至って真面目な顔で話している彼を、私はひたすら信じられない思いで見つめるしかできなかった。
正気なのか、こいつは?
神宮寺くんは作業着の内ポケットから封筒を取り出して、私に差し出してきた。
中には、何枚かのお札と小銭。
「俺のビール代と、食事分は2人で割った金額を差し引いたお釣りです。あのあと俺もすぐに帰ったので、金額は2380円。
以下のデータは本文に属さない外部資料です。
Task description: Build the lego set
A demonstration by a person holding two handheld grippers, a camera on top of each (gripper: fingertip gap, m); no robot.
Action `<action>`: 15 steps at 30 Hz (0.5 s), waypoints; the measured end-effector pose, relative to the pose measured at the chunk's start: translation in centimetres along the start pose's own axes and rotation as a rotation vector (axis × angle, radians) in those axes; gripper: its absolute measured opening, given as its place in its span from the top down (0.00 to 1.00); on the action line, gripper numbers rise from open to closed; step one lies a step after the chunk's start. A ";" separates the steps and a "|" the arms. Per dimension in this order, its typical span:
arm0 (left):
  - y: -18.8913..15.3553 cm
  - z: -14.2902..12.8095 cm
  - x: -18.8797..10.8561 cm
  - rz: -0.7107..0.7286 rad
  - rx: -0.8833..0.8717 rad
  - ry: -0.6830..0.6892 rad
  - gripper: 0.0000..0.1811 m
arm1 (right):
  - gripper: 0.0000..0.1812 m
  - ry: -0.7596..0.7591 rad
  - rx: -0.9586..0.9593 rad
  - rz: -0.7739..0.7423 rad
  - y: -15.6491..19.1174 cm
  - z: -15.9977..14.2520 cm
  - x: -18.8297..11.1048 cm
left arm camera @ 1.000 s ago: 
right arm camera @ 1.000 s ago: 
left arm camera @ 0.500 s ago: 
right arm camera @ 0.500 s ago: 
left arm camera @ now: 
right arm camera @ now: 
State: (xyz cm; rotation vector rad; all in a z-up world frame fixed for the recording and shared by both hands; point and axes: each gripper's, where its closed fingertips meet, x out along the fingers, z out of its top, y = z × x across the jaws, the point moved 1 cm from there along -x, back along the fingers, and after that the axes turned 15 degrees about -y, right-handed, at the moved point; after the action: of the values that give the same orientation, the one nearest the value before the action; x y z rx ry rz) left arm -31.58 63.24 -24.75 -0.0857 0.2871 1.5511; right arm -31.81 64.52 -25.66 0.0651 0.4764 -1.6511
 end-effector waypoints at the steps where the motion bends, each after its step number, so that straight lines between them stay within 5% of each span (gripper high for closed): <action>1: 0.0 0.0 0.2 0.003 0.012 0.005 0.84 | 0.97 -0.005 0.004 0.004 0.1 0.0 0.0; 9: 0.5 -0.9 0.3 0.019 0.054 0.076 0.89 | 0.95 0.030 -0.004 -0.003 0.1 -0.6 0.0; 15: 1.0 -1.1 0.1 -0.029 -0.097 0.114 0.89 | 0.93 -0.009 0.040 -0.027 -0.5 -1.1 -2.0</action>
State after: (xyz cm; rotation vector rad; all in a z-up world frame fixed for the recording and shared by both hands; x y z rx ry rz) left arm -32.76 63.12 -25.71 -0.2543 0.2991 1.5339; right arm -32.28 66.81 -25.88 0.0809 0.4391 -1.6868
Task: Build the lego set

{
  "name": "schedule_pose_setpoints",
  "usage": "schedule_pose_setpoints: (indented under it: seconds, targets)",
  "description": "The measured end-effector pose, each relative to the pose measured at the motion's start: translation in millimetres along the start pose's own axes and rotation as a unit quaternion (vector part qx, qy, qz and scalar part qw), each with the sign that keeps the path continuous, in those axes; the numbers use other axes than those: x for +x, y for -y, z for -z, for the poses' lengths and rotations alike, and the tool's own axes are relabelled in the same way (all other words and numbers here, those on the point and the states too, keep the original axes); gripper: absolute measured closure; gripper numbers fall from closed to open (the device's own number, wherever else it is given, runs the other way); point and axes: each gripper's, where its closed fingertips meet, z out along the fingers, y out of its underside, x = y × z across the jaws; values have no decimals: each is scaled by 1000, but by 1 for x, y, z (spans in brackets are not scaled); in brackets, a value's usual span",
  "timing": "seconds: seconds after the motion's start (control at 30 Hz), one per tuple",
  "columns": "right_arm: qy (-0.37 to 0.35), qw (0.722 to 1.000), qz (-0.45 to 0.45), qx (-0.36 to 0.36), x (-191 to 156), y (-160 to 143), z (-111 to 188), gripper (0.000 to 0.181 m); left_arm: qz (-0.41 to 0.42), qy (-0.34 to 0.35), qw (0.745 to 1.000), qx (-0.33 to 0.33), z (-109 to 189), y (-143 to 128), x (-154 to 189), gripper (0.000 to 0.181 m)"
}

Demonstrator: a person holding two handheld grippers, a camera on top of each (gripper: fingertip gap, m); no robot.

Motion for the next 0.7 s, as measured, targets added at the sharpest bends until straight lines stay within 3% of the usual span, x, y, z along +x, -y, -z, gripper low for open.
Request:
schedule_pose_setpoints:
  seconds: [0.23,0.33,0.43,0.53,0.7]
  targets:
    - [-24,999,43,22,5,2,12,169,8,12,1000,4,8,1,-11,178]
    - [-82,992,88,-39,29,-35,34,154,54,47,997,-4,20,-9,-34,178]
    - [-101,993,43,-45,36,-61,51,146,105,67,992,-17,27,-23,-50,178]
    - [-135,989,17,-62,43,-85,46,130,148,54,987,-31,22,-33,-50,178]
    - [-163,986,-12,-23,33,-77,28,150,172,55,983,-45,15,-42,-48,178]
つまり、春野さんはあと6120円分を俺にご馳走しないといけないわけです」
「は、はぁ」
「友達とか彼女ならこんなの計算しないけど、あなたは他人だし。一応ちゃんとしようと思って」
「は、はぁ」
「また連絡します」
なんの変哲もない茶封筒を手にして、私は微妙な返事しか出来なかった。
神宮寺くんのマイペースな口調に飲まれて、ついつい抵抗するのを忘れてしまった。
ポーン、という音がエレベーター内に鳴り響き、呼び止める隙間も与えずに彼はさっさと降りていった。
こちらを振り返ることもなく。
再び扉が閉まったエレベーターの中で、今しがた言われたことをしばし考える。
えーっと、つまり?
私はまたヤツと食事に行かなきゃならないってこと?
なんじゃそりゃ!!
まさかの事態に頭が追いつかなかった。